__WORK REQUEST__: The result should be every line of the listing that contains "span".

__STORED DATA__:

━━━

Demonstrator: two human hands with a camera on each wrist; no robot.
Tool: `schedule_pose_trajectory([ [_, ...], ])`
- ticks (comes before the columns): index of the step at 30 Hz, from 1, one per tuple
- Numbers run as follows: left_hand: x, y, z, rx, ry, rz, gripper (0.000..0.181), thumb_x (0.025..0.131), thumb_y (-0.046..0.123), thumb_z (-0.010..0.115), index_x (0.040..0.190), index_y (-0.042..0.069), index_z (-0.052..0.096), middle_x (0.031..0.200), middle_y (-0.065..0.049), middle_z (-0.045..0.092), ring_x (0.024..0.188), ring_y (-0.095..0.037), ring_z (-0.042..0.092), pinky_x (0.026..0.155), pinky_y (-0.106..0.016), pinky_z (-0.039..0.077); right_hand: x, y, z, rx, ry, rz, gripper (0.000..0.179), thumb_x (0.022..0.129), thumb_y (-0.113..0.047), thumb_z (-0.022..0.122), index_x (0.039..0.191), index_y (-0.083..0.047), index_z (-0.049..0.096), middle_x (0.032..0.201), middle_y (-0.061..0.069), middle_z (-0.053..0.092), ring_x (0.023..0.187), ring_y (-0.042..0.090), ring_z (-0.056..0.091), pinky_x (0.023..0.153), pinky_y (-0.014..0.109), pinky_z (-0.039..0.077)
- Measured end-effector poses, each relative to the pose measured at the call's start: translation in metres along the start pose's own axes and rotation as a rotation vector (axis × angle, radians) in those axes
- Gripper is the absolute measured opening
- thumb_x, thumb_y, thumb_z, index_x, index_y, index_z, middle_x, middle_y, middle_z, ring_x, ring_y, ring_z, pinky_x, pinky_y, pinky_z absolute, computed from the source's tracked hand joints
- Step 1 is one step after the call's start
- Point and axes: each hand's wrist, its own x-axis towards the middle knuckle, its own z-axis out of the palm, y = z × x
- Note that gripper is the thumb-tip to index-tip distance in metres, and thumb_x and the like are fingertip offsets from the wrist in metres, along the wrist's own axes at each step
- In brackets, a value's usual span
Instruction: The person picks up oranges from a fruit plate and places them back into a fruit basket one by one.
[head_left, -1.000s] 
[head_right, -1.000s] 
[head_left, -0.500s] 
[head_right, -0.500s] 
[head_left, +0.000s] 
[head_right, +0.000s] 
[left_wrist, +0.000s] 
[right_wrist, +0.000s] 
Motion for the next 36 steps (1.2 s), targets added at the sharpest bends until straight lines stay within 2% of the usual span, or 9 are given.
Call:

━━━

__EXERCISE RESPONSE__:
- In brackets, a value's usual span
Motion for the next 36 steps (1.2 s), targets added at the sharpest bends until straight lines stay within 2% of the usual span, or 9 are given.

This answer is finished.